# WORK ORDER:
Copy each line of the material below that includes the string "robot".
........
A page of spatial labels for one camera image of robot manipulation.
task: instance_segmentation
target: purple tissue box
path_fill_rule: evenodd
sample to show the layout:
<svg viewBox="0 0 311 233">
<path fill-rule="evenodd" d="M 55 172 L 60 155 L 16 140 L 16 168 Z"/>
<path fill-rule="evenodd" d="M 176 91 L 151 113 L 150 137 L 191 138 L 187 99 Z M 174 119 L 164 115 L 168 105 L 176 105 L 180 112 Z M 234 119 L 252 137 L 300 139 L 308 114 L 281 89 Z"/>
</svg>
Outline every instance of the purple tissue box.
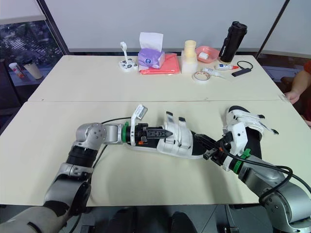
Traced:
<svg viewBox="0 0 311 233">
<path fill-rule="evenodd" d="M 141 49 L 138 53 L 138 63 L 144 67 L 160 69 L 164 60 L 164 51 L 159 52 L 153 49 Z"/>
</svg>

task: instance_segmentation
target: human hand
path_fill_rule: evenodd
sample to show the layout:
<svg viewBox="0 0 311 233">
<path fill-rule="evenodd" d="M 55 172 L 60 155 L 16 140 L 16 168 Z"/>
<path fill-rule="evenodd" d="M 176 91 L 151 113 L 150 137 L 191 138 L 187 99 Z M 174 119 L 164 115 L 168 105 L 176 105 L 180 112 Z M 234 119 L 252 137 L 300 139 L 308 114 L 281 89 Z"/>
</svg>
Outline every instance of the human hand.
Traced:
<svg viewBox="0 0 311 233">
<path fill-rule="evenodd" d="M 290 91 L 290 92 L 285 93 L 285 96 L 291 102 L 291 104 L 296 103 L 300 97 L 300 95 L 294 91 Z"/>
</svg>

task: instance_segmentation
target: red shirt
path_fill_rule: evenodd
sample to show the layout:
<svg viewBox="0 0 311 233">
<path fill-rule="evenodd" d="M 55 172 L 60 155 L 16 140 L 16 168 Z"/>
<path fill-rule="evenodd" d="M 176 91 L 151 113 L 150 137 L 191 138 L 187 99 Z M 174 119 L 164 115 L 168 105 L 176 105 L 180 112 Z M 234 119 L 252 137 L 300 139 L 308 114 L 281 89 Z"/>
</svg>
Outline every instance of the red shirt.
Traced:
<svg viewBox="0 0 311 233">
<path fill-rule="evenodd" d="M 303 69 L 307 71 L 309 74 L 311 74 L 311 61 L 305 63 Z M 309 99 L 307 102 L 307 108 L 305 110 L 304 117 L 306 120 L 311 121 L 311 99 Z"/>
</svg>

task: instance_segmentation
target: white container
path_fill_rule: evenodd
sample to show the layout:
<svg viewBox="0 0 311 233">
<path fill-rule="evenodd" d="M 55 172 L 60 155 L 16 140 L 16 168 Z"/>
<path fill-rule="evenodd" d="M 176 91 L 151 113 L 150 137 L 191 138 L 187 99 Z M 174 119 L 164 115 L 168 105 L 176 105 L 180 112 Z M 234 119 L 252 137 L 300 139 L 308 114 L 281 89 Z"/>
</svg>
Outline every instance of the white container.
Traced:
<svg viewBox="0 0 311 233">
<path fill-rule="evenodd" d="M 24 73 L 21 71 L 19 65 L 16 62 L 10 63 L 9 67 L 11 68 L 11 70 L 16 73 L 16 75 L 22 79 L 25 77 Z"/>
<path fill-rule="evenodd" d="M 41 71 L 38 69 L 37 65 L 30 60 L 25 60 L 23 62 L 23 66 L 26 70 L 35 78 L 35 79 L 41 79 L 43 77 Z"/>
<path fill-rule="evenodd" d="M 205 53 L 205 52 L 200 52 L 199 58 L 202 58 L 202 59 L 204 59 L 204 60 L 207 60 L 207 59 L 208 59 L 208 54 Z"/>
<path fill-rule="evenodd" d="M 196 57 L 195 47 L 196 47 L 196 42 L 194 40 L 185 41 L 184 53 L 185 53 L 185 57 L 187 61 L 188 61 L 188 58 L 191 59 L 194 56 Z"/>
<path fill-rule="evenodd" d="M 195 56 L 186 57 L 184 51 L 181 51 L 181 73 L 194 74 L 198 69 L 198 60 Z"/>
</svg>

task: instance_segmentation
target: green ring
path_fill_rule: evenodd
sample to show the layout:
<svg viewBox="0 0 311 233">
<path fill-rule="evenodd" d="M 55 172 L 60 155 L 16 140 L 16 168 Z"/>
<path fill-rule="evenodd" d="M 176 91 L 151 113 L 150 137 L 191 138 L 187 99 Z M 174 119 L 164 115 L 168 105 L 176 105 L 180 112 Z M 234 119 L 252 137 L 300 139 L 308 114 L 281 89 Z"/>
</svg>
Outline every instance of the green ring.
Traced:
<svg viewBox="0 0 311 233">
<path fill-rule="evenodd" d="M 249 154 L 250 151 L 251 151 L 250 149 L 246 149 L 246 150 L 243 152 L 243 154 L 241 155 L 241 159 L 246 159 L 246 158 L 248 158 L 248 157 L 250 156 L 250 154 Z M 235 174 L 238 173 L 238 170 L 239 170 L 239 168 L 240 168 L 240 166 L 241 166 L 242 163 L 243 163 L 242 161 L 237 161 L 237 162 L 235 163 L 234 168 L 233 168 L 233 172 L 234 172 Z"/>
<path fill-rule="evenodd" d="M 122 142 L 126 142 L 126 128 L 128 126 L 128 122 L 126 122 L 122 128 Z"/>
</svg>

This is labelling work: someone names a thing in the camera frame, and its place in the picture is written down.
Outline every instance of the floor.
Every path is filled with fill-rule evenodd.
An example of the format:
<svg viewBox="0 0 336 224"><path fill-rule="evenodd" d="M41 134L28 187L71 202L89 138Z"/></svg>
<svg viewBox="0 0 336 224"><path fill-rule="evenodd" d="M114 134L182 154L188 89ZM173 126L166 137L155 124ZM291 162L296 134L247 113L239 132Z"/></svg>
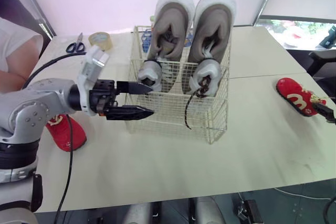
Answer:
<svg viewBox="0 0 336 224"><path fill-rule="evenodd" d="M280 188L294 194L307 195L311 197L330 198L336 194L336 179L325 180L316 183L295 185ZM257 202L259 211L264 223L272 224L323 224L322 211L326 200L313 200L290 196L274 189L249 191L241 193L244 199L254 199ZM239 200L238 194L225 194L213 196L217 202L227 224L240 224L233 211L233 201ZM62 212L58 223L83 224L94 223L96 216L102 215L104 223L121 224L123 216L129 206L110 207L93 210L69 211L65 221ZM39 224L52 224L54 212L36 214ZM329 210L330 223L336 223L336 204ZM188 199L169 200L162 202L161 224L188 223Z"/></svg>

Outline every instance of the scissors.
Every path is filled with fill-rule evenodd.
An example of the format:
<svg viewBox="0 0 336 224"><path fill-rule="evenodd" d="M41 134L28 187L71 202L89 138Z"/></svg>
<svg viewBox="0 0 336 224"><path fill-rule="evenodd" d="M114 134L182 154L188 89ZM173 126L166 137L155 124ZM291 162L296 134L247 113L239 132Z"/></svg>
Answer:
<svg viewBox="0 0 336 224"><path fill-rule="evenodd" d="M65 50L67 53L71 54L73 52L84 52L85 45L82 43L83 33L80 33L76 42L71 43Z"/></svg>

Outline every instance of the black scissors handle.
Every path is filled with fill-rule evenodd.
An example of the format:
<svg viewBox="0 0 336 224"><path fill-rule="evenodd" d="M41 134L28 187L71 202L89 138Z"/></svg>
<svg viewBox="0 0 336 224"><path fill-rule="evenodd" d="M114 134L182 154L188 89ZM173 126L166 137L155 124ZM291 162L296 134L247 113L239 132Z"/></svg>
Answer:
<svg viewBox="0 0 336 224"><path fill-rule="evenodd" d="M67 47L66 52L71 54L73 52L84 52L84 50L85 45L82 42L74 42Z"/></svg>

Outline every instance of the window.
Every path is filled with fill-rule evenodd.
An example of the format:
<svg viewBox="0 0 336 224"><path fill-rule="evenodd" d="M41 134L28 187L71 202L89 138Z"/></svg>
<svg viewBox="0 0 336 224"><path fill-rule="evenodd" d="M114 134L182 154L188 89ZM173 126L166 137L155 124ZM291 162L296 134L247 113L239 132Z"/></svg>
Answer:
<svg viewBox="0 0 336 224"><path fill-rule="evenodd" d="M256 26L264 26L286 49L314 50L329 35L331 23L260 19Z"/></svg>

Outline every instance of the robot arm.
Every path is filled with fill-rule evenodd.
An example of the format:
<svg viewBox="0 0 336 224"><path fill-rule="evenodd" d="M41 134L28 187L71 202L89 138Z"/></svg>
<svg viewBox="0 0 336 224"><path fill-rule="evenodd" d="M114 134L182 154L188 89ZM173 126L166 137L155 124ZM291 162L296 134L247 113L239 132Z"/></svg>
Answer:
<svg viewBox="0 0 336 224"><path fill-rule="evenodd" d="M118 106L119 93L143 94L152 89L141 83L117 82L115 87L113 80L98 80L106 61L106 54L93 47L78 85L72 80L45 79L24 90L0 94L0 223L34 223L31 211L40 207L43 197L41 176L35 174L36 153L44 126L53 116L84 110L107 120L139 120L154 113L140 106Z"/></svg>
........
# SOLUTION:
A page of spatial labels for one camera image of robot manipulation.
Outline every instance of the robot arm.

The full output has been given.